Ao mesmo tempo que o estado de alerta, veio a crise econômica. Era inevitável, porque o confinamento causou uma queda abrupta na atividade e no consumo. E o aumento do desemprego estava para começar.
Além disso, a dureza da pandemia exigia um sacrifício ainda maior na economia do país: o governo ordenou a interrupção de todas as atividades não essenciais de 30 de março até 9 de abril.
A ruptura inevitavelmente causou a destruição de empregos, 900 mil nos meses de março e abril. Além disso, neste período, 3,3 milhões de pessoas foram afetadas pela ERTE (regulamentação do emprego temporário).
Agora, o emprego está começando a se recuperar com o retorno da atividade, mas há setores que foram seriamente prejudicados por essa crise. Especialmente o turismo, que excede 12% do PIB (Produto Interno Bruto) espanhol, e que está esperando impacientemente que o alerta seja suspenso e a abertura de fronteiras comece a trazer algum alívio.
Embora tenhamos visto atitudes repreensíveis e até vergonhosas, essa crise também deixa momentos, grandes gestos e sacrifícios que a sociedade espanhola nunca esquecerá.
A luta incansável do setor sanitário, os aplausos dos cidadãos todas as noites às oito horas aos profissionais de saúde, as múltiplas amostras de solidariedade entre as comunidades e associações de bairro, focadas em ajudar os idosos e os mais vulneráveis.

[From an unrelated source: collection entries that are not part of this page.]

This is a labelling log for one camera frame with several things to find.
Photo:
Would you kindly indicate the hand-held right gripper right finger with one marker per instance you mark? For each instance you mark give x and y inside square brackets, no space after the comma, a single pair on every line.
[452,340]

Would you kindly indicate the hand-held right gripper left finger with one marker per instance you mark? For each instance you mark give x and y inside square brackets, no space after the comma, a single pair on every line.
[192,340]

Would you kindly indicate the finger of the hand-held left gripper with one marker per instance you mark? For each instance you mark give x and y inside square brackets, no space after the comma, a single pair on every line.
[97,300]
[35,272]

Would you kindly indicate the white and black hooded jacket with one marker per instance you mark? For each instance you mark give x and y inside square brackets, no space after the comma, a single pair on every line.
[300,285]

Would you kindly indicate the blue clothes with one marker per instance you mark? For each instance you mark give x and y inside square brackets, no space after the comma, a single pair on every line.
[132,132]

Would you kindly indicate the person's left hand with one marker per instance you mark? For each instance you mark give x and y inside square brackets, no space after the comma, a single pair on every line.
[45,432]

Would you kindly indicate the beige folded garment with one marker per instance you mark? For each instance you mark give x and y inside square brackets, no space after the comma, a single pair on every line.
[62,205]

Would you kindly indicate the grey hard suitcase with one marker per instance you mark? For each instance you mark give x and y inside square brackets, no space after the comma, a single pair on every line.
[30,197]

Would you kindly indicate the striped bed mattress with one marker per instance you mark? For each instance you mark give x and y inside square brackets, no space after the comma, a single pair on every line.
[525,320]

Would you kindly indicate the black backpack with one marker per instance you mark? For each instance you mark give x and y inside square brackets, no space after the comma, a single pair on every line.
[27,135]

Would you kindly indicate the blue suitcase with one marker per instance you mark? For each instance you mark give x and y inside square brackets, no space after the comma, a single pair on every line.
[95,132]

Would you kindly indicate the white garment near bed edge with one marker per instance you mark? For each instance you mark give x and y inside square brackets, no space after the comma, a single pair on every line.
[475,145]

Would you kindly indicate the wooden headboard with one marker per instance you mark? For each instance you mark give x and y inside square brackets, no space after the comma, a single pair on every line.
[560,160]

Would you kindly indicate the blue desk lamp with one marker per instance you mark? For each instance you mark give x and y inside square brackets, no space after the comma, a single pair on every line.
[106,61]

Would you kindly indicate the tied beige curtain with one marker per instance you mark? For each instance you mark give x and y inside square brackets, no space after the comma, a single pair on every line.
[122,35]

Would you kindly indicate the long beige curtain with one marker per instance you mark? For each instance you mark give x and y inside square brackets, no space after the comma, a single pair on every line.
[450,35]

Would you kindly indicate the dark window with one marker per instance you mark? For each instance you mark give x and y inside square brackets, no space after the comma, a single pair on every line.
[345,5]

E o reconhecimento aos caixas, farmacêuticos, tabacarias, transportadoras, entregadores, vendedores de frutas, padeiros, peixarias, açougues, limpadores e todos os itens essenciais que tornaram o confinamento um pouco mais fácil para o resto.

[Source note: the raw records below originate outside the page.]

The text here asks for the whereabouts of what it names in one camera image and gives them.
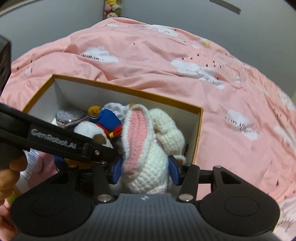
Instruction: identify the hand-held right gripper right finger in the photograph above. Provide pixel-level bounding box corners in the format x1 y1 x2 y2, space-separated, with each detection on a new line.
168 155 247 202

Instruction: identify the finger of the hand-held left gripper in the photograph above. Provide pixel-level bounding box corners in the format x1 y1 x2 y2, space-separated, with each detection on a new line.
80 139 122 164

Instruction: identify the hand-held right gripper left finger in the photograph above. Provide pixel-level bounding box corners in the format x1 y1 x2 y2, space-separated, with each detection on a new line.
53 159 122 203

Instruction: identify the white bottle with blue label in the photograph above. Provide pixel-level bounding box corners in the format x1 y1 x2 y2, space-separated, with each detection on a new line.
20 148 43 183

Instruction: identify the white pink crochet bunny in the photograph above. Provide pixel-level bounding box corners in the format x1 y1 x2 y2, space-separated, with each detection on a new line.
117 103 187 194

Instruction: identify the round clear glitter case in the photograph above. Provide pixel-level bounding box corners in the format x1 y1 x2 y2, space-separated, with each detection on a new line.
55 109 90 129

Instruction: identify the blue sailor plush toy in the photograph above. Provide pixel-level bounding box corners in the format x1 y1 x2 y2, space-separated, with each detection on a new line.
54 102 127 172

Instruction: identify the yellow cardboard box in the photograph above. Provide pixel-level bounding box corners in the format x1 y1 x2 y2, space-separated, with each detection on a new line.
22 74 204 165

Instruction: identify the person's left hand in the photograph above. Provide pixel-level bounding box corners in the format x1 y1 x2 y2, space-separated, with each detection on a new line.
0 155 28 206

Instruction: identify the pink printed blanket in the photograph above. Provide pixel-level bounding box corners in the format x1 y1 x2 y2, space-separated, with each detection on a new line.
0 17 296 241

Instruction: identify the column of plush toys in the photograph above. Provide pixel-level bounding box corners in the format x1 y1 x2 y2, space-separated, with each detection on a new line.
103 0 124 19

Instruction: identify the grey wall bar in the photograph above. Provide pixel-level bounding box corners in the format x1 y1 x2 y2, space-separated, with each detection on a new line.
209 0 241 15

A Espanha enfrenta agora um caminho muito difícil para a reconstrução. O declínio foi abrupto e talvez seja por isso que os mais otimistas têm a esperança de uma recuperação rápida. Mas voltar ao crescimento positivo ou ao número de empregos não será suficiente desta vez.
E há um clamor para fortalecer o sistema de saúde e impedir que ele sofra novamente, porque esgotou essa situação.

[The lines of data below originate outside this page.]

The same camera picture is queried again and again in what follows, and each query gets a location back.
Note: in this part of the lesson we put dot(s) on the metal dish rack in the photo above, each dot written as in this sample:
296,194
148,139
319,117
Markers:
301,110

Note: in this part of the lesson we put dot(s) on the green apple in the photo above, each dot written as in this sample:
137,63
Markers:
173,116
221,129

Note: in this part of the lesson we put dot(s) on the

O vírus também está lá e você não pode baixar a guarda. A Espanha entra no “novo normal”, mantendo as regras de higiene e distância física, e a obrigação de máscaras em locais fechados e sempre que a distância não for possível.
Porque o estado do alarme termina. Mas não a covid-19, não o coronavírus, uma ameaça que não desaparecerá até que exista uma vacina ou um tratamento eficaz para combater este vírus.